Aubergine and Broccoli Curry with Bulgur Wheat

  • Author: Somi Igbene
  • Prep Time: 5 minutes
  • Cook Time: 30 minutes
  • Total Time: 35 minutes
  • Yield: Serves 2-4 1x
  • Category: Lunch/Dinner


Nourishing aubergine, broccoli and edamame curry


  • 2 large aubergines, chopped
  • 300g broccoli florets
  • 1 teaspoon grated ginger
  • 250g edamame beans
  • 1 large red chilli
  • 3 small shallots
  • 3 garlic cloves
  • 2 tablespoons Madras curry powder
  • 1 teaspoon tamarind (optional)
  • 1 tablespoon coconut oil
  • 1 teaspoon sugar
  • 400ml can coconut milk
  • 1 vegetable stock cubes
  • Bulgur wheat, to serve


Sprinkle a pinch of salt on the aubergine then toss well to combine. Brown the aubergines in a non-stick frying pan with (or without) 1 teaspoon of coconut oil then set aside.

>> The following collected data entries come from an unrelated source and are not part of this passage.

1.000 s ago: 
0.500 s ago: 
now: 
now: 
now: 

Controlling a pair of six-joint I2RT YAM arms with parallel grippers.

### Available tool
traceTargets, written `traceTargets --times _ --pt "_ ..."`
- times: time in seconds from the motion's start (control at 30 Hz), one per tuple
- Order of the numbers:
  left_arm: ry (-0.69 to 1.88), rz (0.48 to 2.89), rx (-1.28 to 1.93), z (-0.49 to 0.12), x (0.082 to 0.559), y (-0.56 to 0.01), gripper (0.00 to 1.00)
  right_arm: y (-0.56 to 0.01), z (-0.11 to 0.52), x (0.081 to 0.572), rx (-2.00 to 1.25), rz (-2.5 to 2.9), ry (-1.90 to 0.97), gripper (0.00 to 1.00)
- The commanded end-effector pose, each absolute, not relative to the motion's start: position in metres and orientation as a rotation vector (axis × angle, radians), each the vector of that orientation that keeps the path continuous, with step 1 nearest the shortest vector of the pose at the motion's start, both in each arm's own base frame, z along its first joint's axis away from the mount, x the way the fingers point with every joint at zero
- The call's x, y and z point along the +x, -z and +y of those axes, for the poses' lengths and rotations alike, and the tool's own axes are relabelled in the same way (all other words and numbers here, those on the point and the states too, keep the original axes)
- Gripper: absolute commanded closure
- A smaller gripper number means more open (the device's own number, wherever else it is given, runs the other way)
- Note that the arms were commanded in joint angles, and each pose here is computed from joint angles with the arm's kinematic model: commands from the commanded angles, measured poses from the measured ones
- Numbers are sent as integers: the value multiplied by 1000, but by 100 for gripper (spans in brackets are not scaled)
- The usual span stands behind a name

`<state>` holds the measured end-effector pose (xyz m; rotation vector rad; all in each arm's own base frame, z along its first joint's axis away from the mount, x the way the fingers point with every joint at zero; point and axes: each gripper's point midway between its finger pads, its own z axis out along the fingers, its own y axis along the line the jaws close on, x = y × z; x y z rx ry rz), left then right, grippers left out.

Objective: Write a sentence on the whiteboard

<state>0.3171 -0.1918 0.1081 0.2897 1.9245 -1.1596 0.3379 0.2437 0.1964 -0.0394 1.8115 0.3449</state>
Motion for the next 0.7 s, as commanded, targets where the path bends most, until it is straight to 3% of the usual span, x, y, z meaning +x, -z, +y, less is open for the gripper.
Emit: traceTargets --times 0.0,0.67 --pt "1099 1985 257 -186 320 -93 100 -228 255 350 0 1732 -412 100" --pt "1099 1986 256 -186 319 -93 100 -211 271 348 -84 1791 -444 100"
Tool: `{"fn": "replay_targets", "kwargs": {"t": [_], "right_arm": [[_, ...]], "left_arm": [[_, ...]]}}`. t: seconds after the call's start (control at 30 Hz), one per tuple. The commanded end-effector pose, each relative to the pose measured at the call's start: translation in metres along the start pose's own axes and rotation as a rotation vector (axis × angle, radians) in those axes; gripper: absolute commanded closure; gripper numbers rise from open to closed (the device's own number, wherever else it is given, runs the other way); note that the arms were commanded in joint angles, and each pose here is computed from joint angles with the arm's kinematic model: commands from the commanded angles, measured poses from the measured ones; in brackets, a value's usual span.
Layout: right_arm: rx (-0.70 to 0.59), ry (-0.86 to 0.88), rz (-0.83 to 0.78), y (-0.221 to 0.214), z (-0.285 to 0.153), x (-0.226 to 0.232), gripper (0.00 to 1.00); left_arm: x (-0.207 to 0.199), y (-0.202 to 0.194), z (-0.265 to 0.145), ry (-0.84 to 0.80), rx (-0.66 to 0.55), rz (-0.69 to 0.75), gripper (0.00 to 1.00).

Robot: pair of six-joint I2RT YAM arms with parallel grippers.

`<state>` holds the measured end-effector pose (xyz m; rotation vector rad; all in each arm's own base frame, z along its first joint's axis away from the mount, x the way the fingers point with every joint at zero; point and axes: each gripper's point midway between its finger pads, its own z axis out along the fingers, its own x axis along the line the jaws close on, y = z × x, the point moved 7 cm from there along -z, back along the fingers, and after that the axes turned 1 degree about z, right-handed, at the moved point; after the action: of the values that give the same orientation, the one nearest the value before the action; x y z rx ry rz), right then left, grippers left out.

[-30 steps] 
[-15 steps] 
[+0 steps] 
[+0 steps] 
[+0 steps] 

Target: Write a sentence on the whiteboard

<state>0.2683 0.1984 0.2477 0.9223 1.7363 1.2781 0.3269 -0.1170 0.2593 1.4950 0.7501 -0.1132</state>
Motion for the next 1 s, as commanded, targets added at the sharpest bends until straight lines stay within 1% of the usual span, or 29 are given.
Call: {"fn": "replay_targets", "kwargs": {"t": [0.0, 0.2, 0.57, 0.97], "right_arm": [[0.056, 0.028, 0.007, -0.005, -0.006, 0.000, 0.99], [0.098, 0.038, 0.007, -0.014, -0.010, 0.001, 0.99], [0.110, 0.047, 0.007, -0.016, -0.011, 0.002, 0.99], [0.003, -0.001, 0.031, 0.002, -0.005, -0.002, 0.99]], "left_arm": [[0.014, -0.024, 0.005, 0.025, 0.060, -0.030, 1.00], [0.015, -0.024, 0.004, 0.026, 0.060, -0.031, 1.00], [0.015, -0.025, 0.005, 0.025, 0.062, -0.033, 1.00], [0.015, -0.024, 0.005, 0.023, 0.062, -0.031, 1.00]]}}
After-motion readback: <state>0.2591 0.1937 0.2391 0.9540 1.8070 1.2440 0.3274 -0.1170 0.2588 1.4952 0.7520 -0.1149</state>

Pulse ginger, shallots, garlic, chilli and coconut oil in a food processor to form a smooth paste. Combine with curry powder and tamarind then fry in a medium saucepan for 2-3 minutes or until fragrant.

Add vegetable stock cube, coconut milk, sugar and around 200ml of water. Bring to the boil then turn the heat down to simmer and cook for 10 minutes. Add broccoli, aubergine and edamame, season with salt and black pepper if needed, then cook for 4-5  minutes or until the vegetables are tender but not overly soft.

Serve over bulgur wheat or rice if you prefer, garnish with fresh coriander.


Aubergine tends to soak up oil when frying. You can combat this by sprinkling it with salt before frying.